Task brief: Once every line in the data below has been checked for "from", give the number of lines that hold it, and only that.

Given records:
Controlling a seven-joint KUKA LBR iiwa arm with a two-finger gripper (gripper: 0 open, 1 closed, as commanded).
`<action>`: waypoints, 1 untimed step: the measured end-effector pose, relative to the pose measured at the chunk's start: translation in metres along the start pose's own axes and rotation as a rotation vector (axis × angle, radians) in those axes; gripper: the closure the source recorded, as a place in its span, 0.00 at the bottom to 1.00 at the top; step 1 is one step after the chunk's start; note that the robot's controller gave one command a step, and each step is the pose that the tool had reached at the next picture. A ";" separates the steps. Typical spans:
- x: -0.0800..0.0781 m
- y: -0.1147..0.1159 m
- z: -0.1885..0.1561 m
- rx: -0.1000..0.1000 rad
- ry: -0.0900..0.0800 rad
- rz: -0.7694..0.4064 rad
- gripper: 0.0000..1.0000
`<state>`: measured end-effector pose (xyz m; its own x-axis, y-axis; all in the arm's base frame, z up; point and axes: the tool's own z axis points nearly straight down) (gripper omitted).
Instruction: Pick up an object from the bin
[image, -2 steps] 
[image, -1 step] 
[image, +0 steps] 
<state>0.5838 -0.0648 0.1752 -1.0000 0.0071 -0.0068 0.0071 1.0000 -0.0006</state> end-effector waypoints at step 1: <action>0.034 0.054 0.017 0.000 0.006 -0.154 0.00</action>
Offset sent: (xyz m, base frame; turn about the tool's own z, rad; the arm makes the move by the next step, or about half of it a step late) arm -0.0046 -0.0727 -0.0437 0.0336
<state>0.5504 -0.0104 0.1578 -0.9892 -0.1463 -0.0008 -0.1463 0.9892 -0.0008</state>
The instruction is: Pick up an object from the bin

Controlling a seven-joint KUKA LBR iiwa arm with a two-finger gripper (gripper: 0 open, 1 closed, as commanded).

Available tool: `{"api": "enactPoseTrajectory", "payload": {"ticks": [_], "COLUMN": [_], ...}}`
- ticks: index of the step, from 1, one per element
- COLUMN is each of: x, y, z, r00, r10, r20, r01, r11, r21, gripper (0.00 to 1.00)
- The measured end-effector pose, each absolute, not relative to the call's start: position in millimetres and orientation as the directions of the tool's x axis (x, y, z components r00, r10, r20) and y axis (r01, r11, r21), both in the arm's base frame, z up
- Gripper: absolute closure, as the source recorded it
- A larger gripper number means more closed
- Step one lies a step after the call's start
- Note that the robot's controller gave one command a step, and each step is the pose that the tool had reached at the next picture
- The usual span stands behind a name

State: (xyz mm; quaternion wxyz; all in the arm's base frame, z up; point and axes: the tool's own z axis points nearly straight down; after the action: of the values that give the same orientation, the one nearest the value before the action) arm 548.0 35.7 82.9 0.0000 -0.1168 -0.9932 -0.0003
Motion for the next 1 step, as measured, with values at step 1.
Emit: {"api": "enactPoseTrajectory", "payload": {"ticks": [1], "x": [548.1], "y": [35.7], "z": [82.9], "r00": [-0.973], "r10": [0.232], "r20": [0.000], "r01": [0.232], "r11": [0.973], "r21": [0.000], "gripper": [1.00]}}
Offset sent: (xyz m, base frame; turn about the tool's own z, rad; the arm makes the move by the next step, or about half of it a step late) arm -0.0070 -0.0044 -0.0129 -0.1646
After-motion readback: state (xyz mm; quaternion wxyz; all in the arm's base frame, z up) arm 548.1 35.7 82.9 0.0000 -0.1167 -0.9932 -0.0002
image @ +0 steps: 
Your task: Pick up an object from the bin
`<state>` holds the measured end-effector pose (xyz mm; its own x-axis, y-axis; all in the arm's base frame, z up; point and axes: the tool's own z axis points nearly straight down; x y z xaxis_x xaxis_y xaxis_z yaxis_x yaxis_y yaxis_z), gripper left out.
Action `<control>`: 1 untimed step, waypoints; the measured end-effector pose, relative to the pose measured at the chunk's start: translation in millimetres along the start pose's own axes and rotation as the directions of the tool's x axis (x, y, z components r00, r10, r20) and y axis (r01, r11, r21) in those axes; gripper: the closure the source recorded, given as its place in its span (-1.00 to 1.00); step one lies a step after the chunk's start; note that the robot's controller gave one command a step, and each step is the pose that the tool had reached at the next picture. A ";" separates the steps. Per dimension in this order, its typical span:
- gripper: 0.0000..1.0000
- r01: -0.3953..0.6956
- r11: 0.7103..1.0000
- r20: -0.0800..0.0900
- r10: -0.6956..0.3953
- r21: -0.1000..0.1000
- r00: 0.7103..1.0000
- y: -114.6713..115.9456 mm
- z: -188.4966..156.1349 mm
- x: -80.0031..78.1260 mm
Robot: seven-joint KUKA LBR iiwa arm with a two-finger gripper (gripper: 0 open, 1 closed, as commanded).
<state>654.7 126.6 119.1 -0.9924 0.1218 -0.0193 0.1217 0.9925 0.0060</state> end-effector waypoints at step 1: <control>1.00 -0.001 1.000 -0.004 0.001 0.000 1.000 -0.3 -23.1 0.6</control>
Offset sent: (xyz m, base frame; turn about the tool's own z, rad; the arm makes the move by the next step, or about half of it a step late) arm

Expected output: 4